Mortgage Rates Going Up
‘My bank lifted my mortgage rate today. The initial rate lasted one payment.’
‘Yeah. We got a letter on that too. Ours got raised 15 basis points.’
This was the email thread between my publisher and editor on Thursday last week.
Turns out, both of them received a letter advising of a mortgage rate increase. And they both have mortgages with different banks.
Boo to the banks, right?
Out to rob you of your dollars.
We saw the royal commission. Their dirty laundry was aired.
Charging dead people. Encourage bank staff to push products onto us.
We know banks only do things to line their own pockets.
Raking in billions of dollars in profits each year.
Banks. They’re a racket and a sham.
But here’s the thing.
No one complains about banks hoarding cash in a bank run.
The royal commission is estimated to have cost us $75 million. At least, that was the projected cost back in January.
Given how government departments work, I suspect the final cost will be much higher.
Nonetheless, it took a minimum of $75 million to tell us what we already know. Banks are greedy. Hardly a revelation.
And given the tone I’m hearing at backyard barbecues and in the school playground, my co-workers aren’t the only ones feeling the sting. More and more people are being hit with a mortgage rate rise.
The rate changes are hitting the savers, too. While the mortgage rate increases get the headlines, term deposit rates are falling at the same time.
Meaning, while they jack up a mortgage by 15 points, savings accounts are dropping by a similar amount as well.
Obviously, not everyone is happy about it. No one likes their costs to go up. Especially when the big four banks rake in tens of billions in profits each year.
To add insult to injury, the banks are increasing their mortgage rates even though the Reserve Bank of Australia hasn’t changed the cash rate since August 2016.
Out to rob the little people or is this part of something bigger?
Ending the lock step dance with the RBA
To many, this move seems grossly unfair.
How could the banks change their rates when the RBA isn’t?
Easy. They can.
Aussie banks are under no obligation to do what the RBA does.
You see, the RBA sets the cost of money, whereas Aussie banks set the cost of loans.
The thing is, for too long, Aussies just accepted that banks would follow the RBA’s lead with regard to interest rates. We got used to it, expecting that it would continue like that forever.
Since the early 2000s, if the RBA hiked or decreased rates, generally the banks would follow suit. And often, the banks would ‘pass on’ the full change.
However, in mid-2014, that all changed.
ANZ announced it would hold its own monthly meeting after the RBA meetings. The goal was to end the ‘lock step’ link with our central bank’s decisions.
I remember the day the announcement came out. The outrage was incredible.

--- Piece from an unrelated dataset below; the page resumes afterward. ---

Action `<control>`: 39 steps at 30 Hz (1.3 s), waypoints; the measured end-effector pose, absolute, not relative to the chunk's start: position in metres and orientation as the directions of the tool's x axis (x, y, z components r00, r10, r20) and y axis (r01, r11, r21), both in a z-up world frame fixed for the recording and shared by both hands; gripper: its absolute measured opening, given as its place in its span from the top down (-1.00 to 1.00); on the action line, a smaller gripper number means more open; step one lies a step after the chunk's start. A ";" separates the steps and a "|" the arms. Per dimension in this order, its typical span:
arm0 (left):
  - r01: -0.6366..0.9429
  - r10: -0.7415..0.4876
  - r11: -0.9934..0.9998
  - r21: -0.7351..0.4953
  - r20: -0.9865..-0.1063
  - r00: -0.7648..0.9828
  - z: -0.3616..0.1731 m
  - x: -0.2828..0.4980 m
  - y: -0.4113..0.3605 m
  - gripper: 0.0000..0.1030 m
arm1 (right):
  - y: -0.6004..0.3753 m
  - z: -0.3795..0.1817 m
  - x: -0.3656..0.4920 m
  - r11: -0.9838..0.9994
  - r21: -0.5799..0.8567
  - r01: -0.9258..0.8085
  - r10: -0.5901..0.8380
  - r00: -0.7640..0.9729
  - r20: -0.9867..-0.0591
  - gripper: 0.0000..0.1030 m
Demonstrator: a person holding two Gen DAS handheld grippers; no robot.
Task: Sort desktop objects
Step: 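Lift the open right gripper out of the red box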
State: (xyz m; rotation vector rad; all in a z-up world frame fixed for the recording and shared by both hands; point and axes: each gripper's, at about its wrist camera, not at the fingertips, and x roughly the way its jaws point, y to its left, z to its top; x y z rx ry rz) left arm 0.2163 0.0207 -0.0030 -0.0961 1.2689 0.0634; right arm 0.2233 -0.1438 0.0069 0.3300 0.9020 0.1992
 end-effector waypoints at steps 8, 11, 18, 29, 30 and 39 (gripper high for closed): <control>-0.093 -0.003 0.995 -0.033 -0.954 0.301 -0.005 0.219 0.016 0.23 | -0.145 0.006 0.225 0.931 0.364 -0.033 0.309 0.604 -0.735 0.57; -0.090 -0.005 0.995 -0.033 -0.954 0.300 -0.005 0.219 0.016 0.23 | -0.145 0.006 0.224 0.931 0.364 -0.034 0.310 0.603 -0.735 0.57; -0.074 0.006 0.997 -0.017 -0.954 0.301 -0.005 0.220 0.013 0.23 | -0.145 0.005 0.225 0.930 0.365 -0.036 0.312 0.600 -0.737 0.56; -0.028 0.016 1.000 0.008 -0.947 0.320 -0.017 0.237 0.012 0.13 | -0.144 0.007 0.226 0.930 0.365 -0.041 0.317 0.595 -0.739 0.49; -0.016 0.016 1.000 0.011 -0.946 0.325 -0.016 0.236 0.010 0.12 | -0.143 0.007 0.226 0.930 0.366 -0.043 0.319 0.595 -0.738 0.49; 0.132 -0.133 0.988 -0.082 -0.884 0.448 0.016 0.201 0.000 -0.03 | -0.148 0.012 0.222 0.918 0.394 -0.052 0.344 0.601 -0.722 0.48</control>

ANZ was slammed for being greedy. Hurting the average Joe. Apparently, ANZ were nothing but thieves and I’m sure I remember a push to ‘break up with your bank’.
Yet, the ANZ announcement merely reflected what all the banks were thinking. They just wore the outrage.
Quietly, over the next six months, the other three major banks followed suit and dropped the RBA rate change link themselves.
Bumping up the coffers
Now, let’s put this in perspective.
When ANZ announced it would set its own interest rates, the RBA cash rate was 2.50%. And it had been all year. In fact, the next policy change from the RBA didn’t come until February 2015, when it lowered the cash rate to 2.25%.
In addition to that, the US Federal Reserve Bank had yet to begin increasing rates from 0.25%. The Eurozone was in the process of cutting rates further into negative territory.
To an outsider, there seemed to be no need for a bank to hold its own monetary policy meetings.
The RBA wasn’t making drastic policy changes. And the cost of international money was cheap.
On the surface, ANZ’s move looked like another money grab.
The reality was very different.
The major banks’ net interest margins — that is, the difference between their lending costs and what they charge you — were shrinking.
In other words, that buffer between the RBA cash rate and the rates they charge was dropping. They had fallen from a post-GFC high of 2.50% to an all-time low of 2.20% in 2014. Even now, the net interest margin is still only slightly above 2.30%.
That’s a dangerously low buffer for an Aussie bank.
The banks’ decision to set their own rates was about protecting themselves. At the time, there were considered pariahs for doing so.
However, when a bank takes moves to protect itself, this, in turn, works for you.
You have to remember that we live in a world of fractional reserve banking. Banks lend out, on average, 10 times more than the cash they hold.
Bumping up the mortgage rates isn’t just greedy bank business. It’s a step towards making sure the coffers are full in the event of another crisis.